• [About this task] Even if the data beneath seems repetitive, write it all out again exactly.

• [Provided material]

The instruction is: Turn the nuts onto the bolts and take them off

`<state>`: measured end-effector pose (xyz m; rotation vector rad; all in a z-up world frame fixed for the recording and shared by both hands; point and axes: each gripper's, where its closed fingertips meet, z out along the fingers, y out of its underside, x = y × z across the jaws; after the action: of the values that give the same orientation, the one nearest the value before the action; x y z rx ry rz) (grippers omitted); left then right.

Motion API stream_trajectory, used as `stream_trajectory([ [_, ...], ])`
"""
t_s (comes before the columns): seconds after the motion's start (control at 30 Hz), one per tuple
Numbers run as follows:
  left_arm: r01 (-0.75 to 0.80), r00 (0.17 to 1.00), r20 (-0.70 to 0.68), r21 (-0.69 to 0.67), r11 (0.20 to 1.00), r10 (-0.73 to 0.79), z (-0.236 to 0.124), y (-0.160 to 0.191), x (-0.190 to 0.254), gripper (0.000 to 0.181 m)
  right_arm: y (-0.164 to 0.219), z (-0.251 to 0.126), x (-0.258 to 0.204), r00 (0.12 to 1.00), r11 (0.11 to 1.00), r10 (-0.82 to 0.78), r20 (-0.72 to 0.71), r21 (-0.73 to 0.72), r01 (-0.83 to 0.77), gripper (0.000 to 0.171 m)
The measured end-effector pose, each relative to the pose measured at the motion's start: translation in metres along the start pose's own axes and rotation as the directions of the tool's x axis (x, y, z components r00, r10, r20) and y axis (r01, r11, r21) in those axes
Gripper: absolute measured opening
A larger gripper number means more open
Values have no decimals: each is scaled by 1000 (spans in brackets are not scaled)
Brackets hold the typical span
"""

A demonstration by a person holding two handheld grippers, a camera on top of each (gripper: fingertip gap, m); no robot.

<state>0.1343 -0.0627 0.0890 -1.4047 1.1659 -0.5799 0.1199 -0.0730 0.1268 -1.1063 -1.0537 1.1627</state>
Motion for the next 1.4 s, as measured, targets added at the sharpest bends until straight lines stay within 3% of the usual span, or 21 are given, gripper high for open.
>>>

• [Response for this exercise]
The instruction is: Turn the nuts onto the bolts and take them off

`<state>`: measured end-effector pose (xyz m; rotation vector rad; all in a z-up world frame fixed for the recording and shared by both hands; point and axes: each gripper's, where its closed fingertips meet, z out along the fingers, y out of its underside, x = y × z across the jaws; after the action: of the values that give the same orientation, the one nearest the value before the action; x y z rx ry rz) (grippers omitted); left then right.

Motion API stream_trajectory, used as `stream_trajectory([ [_, ...], ])`
"""
t_s (comes before the columns): seconds after the motion's start (control at 30 Hz), one per tuple
Numbers run as follows:
  left_arm: r01 (-0.75 to 0.80), r00 (0.17 to 1.00), r20 (-0.70 to 0.68), r21 (-0.69 to 0.67), r11 (0.20 to 1.00), r10 (-0.73 to 0.79), z (-0.236 to 0.124), y (-0.160 to 0.191), x (-0.190 to 0.254), gripper (0.000 to 0.181 m)
  right_arm: y (-0.164 to 0.219), z (-0.251 to 0.126), x (-0.258 to 0.204), r00 (0.12 to 1.00), r11 (0.11 to 1.00), r10 (-0.82 to 0.78), r20 (-0.72 to 0.71), r21 (-0.73 to 0.72), r01 (-0.83 to 0.77), gripper (0.000 to 0.171 m)
The measured end-effector pose, each relative to the pose measured at the motion's start: translation in metres along the start pose's own axes and rotation as the directions of the tool's x axis (x, y, z components r00, r10, r20) and y axis (r01, r11, r21) in those axes
Gripper: absolute measured opening
A larger gripper number means more open
Values have no decimals: each is scaled by 1000 (spans in brackets are not scaled)
Brackets hold the typical span
"""

A demonstration by a person holding two handheld grippers, a camera on top of each (gripper: fingertip gap, m); no robot.

<state>0.1343 -0.0627 0.0890 -1.4047 1.1659 -0.5799 0.1199 -0.0730 0.1268 -1.1063 -1.0537 1.1627</state>
Motion for the next 1.4 s, as measured, targets added at the sharpest bends until straight lines stay within 3% of the usual span, or 21 are given, gripper high for open.
>>>

No further output is given for this exercise.